1 2025-08-26T12:36:31+02:00 xxx.xxx.xx PulseSecure: - - - 2025-08-26 12:36:31 - vpn - [193.74.19.208] EKIM(IRE LDAP Realm Vasco (Pulse Secure Client))[RDP Administrative (VPN Tunneling), Antivirus Upgrade (VPN Tunneling), HomeWork Administrative (VPN Tunneling)][5ddb5d7159] - Host Checker Compliance Result - ['Fully Compliant'] on host ['193.74.19.208'] from address ['fc-b0-de-61-34-95'] for user ['EKIM'], passed_hc_policies:['Check_IRE_PC'], failed_hc_policies:[''], failed_reasons: [''].

1 2025-08-27T10:05:44+02:00 xxx.xxx.xx PulseSecure: - - - 2025-08-27 10:05:44 - vpn - [109.140.36.169] ILAH(AlwaysOn)[][] - Login failed for 'Secondary' authentication using auth server 'esa' ('Radius Server').  Reason: 'Failed'

1 2025-08-27T10:02:37+02:00 xxx.xxx.xx PulseSecure: - - - 2025-08-27 10:02:37 - vpn - [87.64.43.31] MHEY(AlwaysOn)[][] - Host Checker policy 'AOV_Registry_Key' passed on host '87.64.43.31' address 'd8-80-83-3f-50-7d'  for user 'MHEY' .

1 2025-08-27T15:15:22+02:00 xxx.xxx.xx PulseSecure: - - - 2025-08-27 15:15:22 - vpn - [178.144.160.137] xxx.local\nfol()[ActiveSync][] - WebRequest completed, POST to [https://xxx-xxx-xxx.local:443//Microsoft-Server-ActiveSync?Cmd=Sync&User=xxx.local%5Cnfol&DeviceId=mdmxxAndroid00c4364255cf1aa7&DeviceType=Android] from [192.168.73.65] result=[200] sent=[53] received=[0] in [1] seconds

1 2025-08-27T15:58:13+02:00 xxx.xxx.xx PulseSecure: - - - 2025-08-27 15:58:13 - vpn - [178.51.58.44] BTAI(AlwaysOn)[AlwaysOnVPN][727b56cf25] - Host Checker policy 'AOV_Registry_Key' failed on host '178.51.58.44' address '20-c1-9b-57-8c-58'  for user 'BTAI' reason 'Server has not received any information for this policy.'  session 'side82334109e4f1ab5b7cfecaf76dc77bf50f809ff00000000'.

[Chukwudalu Chisimdi Okonkwo]

Hello Adrien, 

Apologies for the delayed response, as I was having some issues with the Google Groups platform.
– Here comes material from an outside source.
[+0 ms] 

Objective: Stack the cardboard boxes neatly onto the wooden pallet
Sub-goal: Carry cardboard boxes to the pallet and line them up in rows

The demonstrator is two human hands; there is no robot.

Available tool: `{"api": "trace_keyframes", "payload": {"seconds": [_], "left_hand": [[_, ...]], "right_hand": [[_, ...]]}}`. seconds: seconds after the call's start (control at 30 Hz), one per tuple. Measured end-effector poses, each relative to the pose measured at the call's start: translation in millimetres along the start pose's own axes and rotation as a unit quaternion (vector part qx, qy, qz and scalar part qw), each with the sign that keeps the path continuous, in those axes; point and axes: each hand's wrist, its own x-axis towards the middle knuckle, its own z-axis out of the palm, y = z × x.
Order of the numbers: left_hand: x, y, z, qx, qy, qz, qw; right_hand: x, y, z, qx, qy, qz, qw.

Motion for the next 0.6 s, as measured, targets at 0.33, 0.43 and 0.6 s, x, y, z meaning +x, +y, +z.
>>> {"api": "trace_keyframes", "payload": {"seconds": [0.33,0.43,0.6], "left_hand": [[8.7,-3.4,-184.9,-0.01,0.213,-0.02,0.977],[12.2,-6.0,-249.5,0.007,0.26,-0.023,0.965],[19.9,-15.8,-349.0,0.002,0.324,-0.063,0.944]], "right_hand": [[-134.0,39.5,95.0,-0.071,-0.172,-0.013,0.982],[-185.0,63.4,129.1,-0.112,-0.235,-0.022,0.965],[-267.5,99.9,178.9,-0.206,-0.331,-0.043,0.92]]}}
However, kindly allow me some time to look into this, as the custom rules may have been written better to have the generic rule as the parent and the other specific rule sets as the child using the <if_sid> statement.

Feedback will be provided once the test is completed.

Chuks

[Chukwudalu Chisimdi Okonkwo]

Hello Adrien, 

Thanks for your patience. I have conducted the required testing, and it appears that the logs are indeed matching the required decoders. I attempted ingesting them into my own lab and noticed that the logs could not be indexed due to a time format that was not supported.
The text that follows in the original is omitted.